ASSIGNMENT ▸
Lines with the word "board": copy all of them from the entries below.

AVAILABLE DATA ▸

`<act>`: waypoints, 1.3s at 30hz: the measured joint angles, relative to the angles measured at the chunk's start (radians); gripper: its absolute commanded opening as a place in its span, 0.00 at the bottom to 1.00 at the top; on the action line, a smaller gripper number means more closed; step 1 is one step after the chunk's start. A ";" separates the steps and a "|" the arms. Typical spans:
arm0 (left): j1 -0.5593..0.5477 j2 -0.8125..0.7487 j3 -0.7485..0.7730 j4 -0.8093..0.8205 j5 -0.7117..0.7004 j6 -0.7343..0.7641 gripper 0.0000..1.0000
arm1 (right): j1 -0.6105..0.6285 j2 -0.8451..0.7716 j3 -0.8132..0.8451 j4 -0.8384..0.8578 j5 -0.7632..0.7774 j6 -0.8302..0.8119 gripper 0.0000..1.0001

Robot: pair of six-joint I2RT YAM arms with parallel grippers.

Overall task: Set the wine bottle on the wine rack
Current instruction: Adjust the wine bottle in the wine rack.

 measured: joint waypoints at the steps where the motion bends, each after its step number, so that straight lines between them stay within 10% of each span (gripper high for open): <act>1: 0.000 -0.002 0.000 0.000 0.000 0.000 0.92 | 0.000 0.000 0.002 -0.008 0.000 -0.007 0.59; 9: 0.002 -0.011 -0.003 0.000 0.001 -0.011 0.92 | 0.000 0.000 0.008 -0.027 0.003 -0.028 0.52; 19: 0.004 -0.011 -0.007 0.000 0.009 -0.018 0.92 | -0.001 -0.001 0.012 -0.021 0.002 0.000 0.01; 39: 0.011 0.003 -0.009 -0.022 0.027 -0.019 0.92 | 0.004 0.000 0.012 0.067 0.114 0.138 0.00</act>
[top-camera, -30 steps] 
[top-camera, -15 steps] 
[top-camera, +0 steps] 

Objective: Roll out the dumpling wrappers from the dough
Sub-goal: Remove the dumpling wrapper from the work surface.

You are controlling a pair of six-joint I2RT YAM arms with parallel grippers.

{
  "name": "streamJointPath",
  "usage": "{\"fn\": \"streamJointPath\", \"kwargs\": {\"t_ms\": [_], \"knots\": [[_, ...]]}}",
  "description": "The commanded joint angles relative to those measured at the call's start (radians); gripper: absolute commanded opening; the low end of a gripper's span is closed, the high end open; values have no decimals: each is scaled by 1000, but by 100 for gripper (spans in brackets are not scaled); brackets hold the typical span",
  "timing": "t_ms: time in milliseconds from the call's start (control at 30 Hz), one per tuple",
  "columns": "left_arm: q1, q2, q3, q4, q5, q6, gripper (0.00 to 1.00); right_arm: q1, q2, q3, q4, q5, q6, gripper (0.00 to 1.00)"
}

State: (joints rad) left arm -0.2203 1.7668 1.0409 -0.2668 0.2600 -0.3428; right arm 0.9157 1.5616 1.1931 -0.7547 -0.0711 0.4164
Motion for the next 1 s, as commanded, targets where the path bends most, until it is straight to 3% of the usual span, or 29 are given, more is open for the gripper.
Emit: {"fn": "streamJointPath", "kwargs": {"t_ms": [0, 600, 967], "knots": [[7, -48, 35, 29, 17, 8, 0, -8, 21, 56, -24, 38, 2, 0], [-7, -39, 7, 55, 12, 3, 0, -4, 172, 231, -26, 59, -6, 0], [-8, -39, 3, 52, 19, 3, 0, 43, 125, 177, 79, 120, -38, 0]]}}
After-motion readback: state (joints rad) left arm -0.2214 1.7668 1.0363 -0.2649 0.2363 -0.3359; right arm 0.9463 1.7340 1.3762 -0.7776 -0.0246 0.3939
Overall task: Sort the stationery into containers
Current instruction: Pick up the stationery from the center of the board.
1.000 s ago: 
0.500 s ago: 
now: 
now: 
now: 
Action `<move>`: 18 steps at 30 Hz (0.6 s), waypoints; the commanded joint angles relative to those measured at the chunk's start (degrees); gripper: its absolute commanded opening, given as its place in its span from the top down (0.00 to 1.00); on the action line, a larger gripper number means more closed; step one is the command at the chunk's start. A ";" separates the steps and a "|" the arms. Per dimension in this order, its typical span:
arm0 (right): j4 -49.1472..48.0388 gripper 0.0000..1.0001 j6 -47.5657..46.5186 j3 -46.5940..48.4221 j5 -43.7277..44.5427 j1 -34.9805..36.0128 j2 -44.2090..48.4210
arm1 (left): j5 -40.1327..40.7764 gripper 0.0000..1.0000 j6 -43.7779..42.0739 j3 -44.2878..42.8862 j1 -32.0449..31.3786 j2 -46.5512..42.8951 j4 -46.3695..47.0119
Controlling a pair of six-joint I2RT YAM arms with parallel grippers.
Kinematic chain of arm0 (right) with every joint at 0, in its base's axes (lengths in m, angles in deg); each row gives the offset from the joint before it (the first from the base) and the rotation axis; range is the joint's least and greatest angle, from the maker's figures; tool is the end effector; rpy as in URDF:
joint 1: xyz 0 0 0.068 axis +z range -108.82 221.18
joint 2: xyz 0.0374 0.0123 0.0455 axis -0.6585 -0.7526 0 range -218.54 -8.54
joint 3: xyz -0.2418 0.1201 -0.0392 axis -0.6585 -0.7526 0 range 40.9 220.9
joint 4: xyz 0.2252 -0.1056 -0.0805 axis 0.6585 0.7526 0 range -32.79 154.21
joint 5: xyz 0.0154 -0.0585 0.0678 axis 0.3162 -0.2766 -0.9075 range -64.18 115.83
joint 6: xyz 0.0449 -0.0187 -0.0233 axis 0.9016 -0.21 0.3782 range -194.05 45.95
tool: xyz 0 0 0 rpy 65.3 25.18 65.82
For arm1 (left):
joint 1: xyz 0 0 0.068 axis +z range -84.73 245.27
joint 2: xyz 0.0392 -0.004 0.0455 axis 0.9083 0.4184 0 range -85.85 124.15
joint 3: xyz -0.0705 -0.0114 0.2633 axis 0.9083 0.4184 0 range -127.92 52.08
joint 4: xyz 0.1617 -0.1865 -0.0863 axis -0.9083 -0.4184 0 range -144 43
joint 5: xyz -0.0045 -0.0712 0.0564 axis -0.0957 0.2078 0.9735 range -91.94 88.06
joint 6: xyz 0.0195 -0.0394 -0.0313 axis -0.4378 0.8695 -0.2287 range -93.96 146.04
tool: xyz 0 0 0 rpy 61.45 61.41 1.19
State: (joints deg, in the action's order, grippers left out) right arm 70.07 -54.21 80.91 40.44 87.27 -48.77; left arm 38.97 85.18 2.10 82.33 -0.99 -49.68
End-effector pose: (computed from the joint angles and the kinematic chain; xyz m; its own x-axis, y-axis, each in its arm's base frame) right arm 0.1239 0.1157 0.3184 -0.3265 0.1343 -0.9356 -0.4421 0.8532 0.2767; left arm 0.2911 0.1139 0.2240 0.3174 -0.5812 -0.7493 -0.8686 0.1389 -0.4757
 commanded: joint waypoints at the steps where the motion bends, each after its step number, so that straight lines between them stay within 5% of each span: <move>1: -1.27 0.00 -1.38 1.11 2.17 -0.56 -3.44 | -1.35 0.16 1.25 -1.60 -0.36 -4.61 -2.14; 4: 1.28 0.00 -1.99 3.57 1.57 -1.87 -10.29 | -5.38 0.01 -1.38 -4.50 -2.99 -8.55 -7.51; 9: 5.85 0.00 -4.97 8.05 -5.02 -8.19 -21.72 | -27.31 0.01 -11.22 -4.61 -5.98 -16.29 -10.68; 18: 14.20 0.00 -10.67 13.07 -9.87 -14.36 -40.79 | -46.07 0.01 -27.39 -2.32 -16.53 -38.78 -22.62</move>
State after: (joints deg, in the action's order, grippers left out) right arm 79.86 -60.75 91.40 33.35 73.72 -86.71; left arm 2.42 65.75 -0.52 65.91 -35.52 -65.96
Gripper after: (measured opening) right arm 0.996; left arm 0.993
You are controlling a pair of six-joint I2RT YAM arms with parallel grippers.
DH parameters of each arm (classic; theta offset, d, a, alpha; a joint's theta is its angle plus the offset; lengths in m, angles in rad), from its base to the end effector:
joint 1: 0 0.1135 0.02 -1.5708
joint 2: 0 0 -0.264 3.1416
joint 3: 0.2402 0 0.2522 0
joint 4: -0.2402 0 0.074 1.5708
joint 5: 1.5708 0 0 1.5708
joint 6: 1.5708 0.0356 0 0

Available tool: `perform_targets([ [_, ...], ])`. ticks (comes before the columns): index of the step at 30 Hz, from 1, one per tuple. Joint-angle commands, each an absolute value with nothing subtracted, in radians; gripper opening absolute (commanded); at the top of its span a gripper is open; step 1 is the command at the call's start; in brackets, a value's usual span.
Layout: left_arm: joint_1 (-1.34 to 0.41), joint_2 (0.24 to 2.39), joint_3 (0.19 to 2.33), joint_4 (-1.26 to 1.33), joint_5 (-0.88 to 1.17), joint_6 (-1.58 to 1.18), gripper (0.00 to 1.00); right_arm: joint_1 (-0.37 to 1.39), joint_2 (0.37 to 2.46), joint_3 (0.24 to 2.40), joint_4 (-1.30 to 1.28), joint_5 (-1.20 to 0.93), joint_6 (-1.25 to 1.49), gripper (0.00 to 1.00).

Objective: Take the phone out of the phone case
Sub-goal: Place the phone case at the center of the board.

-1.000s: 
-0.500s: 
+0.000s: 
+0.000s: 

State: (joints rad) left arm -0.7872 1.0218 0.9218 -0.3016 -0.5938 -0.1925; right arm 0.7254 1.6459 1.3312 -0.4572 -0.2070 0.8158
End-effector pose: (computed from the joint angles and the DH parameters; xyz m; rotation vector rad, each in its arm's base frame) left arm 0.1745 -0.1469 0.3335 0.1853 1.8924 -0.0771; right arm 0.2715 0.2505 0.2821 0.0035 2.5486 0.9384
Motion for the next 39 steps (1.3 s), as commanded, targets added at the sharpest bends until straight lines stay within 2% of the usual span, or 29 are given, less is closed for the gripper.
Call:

PROBLEM SOLUTION ▸
Current instruction: Pick up the stationery from the center of the board.
Sub-goal: Place the phone case at the center of the board.

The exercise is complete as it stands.